Теперь мы достаточно зрелые, чтобы до конца навести анализ нашего падения, осудить его, раскаяться и остатки дней наших — послужить предостережением для грядущего поколения.

— Да, вы правы, Юрий Фролович, — ответила Вера, садясь на скамью, — но я скажу откровенно, смотря теперь на вас, я вижу вас впервые таким… ну… глубоко мыслящим. Видно, грех научил нас.

— Не грех, а милость Божия, в раскаянии, — поправил он ее. Не напрасно же народная пословица говорит: "За одного битого десять небитых дают". — Раздевайся и оставь все на месте! — сказал ей Юрий Фролович как-то спокойно, но внушительно, как никогда.

— А дальше? — все еще недоверчиво, спросила Вера.

— Дальше? Вот, оба встанем на колени, глубоко исповедуем нашу ошибку пред Господом и будем просить, как нам поступить дальше. Бог научит и укажет. Веришь ли этому?

— Верю! — ответила Вера Ивановна, — но о вас-то решать нечего; и я не успокоюсь до тех пор, пока вы мне не ответите — вот, сейчас, ясно и со всей решимостью, что вы жене Анне все прощаете и, при первой возможности, возвратитесь к ней!

— Иначе я и не поступлю! — ответил он ей.

Один Бог в это время был свидетелем, в каких сердечных молитвах раскаивались Юрий Фролович и Вера Ивановна. После молитвы они приветствовали друг друга искренне, сердечно, свободно.

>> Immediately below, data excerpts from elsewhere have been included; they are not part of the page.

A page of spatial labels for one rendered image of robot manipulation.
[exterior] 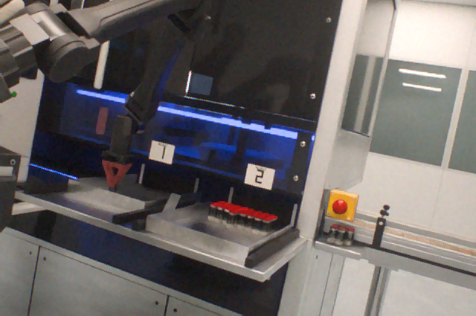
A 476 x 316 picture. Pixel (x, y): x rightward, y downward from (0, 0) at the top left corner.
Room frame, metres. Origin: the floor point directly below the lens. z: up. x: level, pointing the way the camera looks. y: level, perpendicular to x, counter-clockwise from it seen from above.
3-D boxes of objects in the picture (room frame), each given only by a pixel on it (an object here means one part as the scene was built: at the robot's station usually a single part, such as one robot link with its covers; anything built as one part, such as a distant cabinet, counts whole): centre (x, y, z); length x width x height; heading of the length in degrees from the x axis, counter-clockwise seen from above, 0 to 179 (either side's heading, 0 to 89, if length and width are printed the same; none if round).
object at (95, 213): (1.29, 0.13, 0.87); 0.70 x 0.48 x 0.02; 69
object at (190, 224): (1.19, -0.01, 0.90); 0.34 x 0.26 x 0.04; 158
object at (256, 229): (1.27, -0.05, 0.90); 0.18 x 0.02 x 0.05; 68
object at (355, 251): (1.34, -0.36, 0.87); 0.14 x 0.13 x 0.02; 159
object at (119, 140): (1.33, 0.32, 1.03); 0.10 x 0.07 x 0.07; 173
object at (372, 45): (1.77, -0.44, 1.50); 0.85 x 0.01 x 0.59; 159
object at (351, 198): (1.31, -0.33, 0.99); 0.08 x 0.07 x 0.07; 159
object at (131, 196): (1.41, 0.26, 0.90); 0.34 x 0.26 x 0.04; 159
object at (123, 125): (1.33, 0.32, 1.09); 0.07 x 0.06 x 0.07; 172
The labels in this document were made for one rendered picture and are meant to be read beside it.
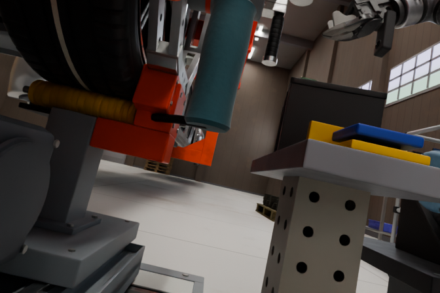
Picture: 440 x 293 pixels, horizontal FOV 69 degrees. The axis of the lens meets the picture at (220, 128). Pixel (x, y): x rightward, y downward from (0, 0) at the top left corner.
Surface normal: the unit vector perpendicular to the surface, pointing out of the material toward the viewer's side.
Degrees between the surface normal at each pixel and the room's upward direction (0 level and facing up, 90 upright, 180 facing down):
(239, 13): 87
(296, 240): 90
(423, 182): 90
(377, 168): 90
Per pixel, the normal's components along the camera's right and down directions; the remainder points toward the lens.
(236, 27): 0.35, -0.11
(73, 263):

— Теперь, давай, обсудим спокойно, как нам поступить, если мне вскоре придется уехать, возвратиться к семье. Оставить тебя одну здесь — это не меньший грех для меня, чем прошлый; ведь, я никогда не забуду, что ты пожертвовала для меня всем. Я поеду домой и уговорю жену, чтобы она, прося прощения, простила и нас обоих, и согласилась переехать сюда со мною, чтобы, тем самым, нам разделить с тобой твою скорбную участь.

— О! Юрий Фролович, но это невозможно, поймите меня, не-воз-мож-но! Прежде всего, она совершенно вправе не согласиться, ведь у вас ребенок. Кроме того, мы по-прежнему должны будем так близко видеть друг друга, ведь, это…

За окном послышались шаги и голос: "Вера Ивановна! Вас срочно требуют в комендатуру".

— Боже мой! — воскликнул Юрий Фролович, — опять что ли, пакость какая? Вроде уж давно оставили нас. Все равно, я непременно пойду с тобой — будь, что будет!

— Нет, Юрий Фролович! Теперь я пойду только одна, Бог милостив, заступится; если же не так — умру! Но честь христианскую сохранить — помоги мне Ты, Господь.

После совместной молитвы она, спокойно оставив избу, пошла в комендатуру.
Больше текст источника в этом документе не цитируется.